Task description:
The answer is the set of lines that include "Reply", copied from the data below.
====
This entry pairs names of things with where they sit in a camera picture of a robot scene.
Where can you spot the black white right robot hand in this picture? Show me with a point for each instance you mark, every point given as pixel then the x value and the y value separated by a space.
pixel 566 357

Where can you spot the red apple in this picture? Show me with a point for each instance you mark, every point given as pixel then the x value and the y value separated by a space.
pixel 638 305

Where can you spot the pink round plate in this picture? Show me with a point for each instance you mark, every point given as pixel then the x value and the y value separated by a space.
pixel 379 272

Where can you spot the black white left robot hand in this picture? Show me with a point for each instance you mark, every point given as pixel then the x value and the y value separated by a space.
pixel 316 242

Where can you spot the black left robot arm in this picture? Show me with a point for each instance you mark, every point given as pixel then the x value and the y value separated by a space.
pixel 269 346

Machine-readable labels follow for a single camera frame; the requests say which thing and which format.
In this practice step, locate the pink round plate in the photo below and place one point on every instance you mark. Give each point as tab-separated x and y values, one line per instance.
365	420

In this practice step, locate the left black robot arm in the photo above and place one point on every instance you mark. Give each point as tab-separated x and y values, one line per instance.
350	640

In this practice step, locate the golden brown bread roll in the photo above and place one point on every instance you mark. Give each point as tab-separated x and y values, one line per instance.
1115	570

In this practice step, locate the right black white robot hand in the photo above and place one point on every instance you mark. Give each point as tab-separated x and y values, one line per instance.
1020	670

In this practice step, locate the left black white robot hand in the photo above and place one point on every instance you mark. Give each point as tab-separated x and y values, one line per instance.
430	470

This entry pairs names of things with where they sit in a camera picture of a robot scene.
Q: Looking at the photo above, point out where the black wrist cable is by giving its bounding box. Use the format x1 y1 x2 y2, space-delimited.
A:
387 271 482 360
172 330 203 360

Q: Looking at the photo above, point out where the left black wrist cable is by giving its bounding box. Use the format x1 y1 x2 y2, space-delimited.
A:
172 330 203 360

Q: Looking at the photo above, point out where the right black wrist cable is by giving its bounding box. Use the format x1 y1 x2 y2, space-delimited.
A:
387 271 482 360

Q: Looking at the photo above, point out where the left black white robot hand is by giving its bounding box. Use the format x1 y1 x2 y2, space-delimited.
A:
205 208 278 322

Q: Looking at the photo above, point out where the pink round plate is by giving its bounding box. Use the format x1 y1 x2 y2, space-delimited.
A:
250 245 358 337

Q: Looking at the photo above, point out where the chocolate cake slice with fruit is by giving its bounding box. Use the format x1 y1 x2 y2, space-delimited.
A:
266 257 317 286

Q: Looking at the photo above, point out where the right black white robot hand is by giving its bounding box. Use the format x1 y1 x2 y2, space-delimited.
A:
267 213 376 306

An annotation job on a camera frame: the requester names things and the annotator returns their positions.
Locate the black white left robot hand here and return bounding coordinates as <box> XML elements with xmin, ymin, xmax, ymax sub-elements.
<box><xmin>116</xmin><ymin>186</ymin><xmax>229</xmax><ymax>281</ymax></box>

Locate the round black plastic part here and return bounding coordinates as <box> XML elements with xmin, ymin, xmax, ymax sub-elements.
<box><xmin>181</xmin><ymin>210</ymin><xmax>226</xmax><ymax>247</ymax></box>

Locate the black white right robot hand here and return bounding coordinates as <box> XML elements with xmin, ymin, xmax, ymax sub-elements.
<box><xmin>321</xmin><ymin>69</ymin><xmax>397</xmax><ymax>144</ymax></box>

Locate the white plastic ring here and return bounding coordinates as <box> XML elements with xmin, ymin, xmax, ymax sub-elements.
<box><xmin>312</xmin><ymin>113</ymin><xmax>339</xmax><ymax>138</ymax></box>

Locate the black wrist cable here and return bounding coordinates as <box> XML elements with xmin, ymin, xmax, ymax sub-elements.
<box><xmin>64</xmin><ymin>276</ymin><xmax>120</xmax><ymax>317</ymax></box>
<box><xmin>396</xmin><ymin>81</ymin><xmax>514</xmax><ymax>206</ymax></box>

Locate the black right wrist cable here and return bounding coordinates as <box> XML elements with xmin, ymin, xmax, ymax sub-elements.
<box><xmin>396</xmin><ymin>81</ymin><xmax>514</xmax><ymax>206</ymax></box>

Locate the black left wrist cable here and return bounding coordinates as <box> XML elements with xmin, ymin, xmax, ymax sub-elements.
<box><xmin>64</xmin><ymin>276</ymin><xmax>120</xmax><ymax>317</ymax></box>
====
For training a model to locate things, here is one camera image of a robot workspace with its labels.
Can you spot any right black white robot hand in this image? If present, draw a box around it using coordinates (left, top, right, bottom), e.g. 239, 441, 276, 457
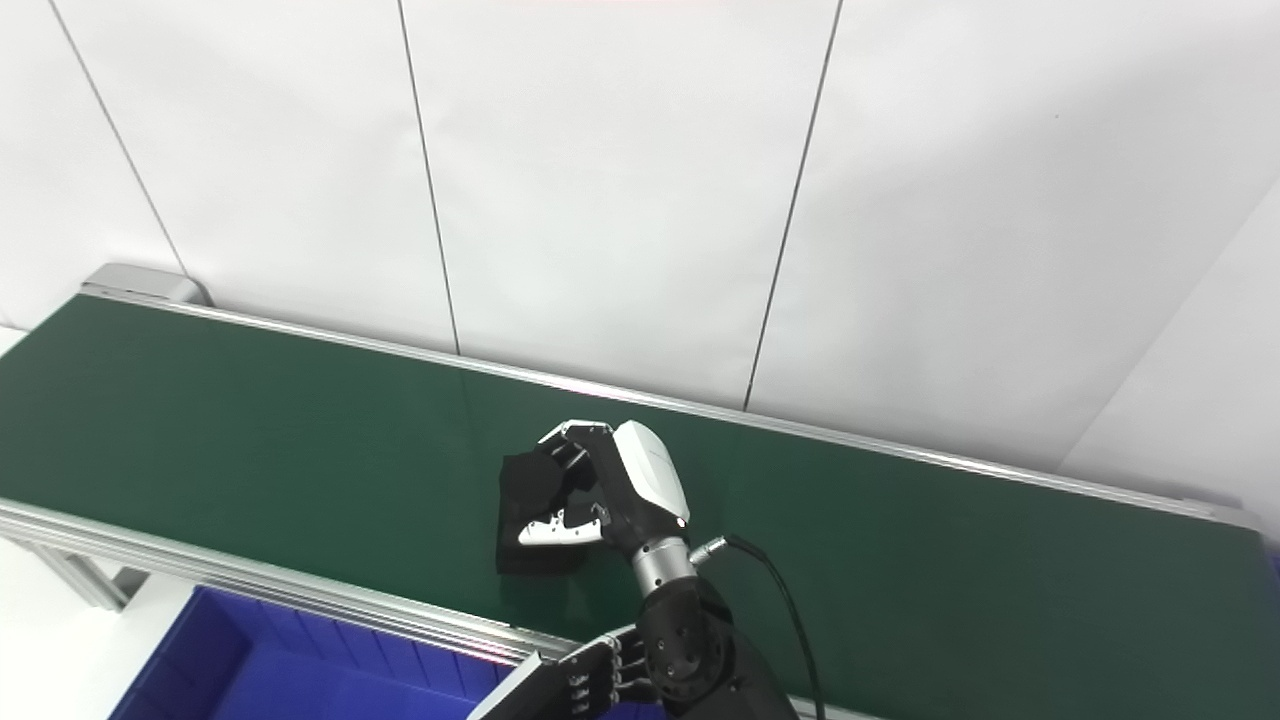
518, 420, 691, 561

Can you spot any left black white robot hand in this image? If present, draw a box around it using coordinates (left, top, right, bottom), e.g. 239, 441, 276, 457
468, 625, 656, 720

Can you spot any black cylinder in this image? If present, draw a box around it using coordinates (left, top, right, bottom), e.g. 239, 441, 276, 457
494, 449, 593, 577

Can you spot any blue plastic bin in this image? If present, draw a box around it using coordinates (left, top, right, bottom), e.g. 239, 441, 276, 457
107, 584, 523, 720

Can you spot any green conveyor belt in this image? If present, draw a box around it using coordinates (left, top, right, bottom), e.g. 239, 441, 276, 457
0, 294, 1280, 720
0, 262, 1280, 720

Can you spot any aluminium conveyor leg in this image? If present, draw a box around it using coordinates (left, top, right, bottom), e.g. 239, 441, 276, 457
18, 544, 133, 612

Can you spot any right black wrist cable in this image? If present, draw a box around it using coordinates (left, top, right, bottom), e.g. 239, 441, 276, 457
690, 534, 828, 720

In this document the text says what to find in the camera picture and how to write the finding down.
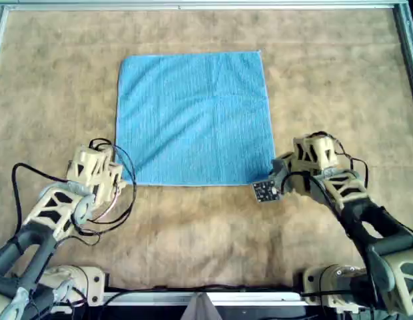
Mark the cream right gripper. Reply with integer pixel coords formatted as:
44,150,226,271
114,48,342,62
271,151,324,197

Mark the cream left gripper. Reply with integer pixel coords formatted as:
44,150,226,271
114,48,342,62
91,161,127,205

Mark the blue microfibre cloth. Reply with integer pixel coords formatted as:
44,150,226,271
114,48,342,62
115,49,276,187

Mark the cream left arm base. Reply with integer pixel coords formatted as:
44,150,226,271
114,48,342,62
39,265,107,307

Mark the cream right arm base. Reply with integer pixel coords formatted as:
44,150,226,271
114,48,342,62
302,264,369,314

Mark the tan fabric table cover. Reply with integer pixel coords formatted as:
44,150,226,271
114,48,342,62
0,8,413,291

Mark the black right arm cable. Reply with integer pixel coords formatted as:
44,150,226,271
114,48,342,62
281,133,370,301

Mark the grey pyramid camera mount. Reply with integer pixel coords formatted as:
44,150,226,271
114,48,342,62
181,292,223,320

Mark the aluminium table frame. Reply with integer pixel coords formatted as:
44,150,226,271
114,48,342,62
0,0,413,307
====
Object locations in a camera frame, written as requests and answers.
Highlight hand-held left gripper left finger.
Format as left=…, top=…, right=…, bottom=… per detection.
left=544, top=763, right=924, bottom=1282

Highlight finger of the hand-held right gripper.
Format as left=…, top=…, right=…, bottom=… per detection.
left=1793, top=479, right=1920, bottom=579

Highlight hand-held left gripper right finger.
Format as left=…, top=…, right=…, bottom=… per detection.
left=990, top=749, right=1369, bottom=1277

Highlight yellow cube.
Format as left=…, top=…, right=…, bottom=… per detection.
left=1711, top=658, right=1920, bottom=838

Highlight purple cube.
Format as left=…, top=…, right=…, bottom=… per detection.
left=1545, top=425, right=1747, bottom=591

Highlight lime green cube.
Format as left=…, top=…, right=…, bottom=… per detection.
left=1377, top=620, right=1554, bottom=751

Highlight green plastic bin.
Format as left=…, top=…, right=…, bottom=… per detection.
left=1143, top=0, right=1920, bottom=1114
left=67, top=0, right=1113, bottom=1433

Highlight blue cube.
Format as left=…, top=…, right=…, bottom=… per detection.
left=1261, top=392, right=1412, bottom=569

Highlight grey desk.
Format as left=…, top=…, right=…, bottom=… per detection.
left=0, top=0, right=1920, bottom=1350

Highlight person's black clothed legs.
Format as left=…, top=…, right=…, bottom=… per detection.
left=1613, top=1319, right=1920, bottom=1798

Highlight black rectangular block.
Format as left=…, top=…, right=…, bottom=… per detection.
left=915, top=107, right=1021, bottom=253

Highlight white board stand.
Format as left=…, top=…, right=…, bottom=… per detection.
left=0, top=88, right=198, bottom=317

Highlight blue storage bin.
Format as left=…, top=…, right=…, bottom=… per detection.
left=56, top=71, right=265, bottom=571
====
Output for this task:
Mark the cream right gripper. Reply with integer pixel coords formatted as:
Mark the cream left gripper. Reply with integer pixel coords formatted as:
Mark the blue microfibre cloth. Reply with integer pixel coords formatted as:
Mark the cream left arm base. Reply with integer pixel coords formatted as:
Mark the cream right arm base. Reply with integer pixel coords formatted as:
Mark the tan fabric table cover. Reply with integer pixel coords formatted as:
Mark the black right arm cable. Reply with integer pixel coords formatted as:
Mark the grey pyramid camera mount. Reply with integer pixel coords formatted as:
Mark the aluminium table frame. Reply with integer pixel coords formatted as:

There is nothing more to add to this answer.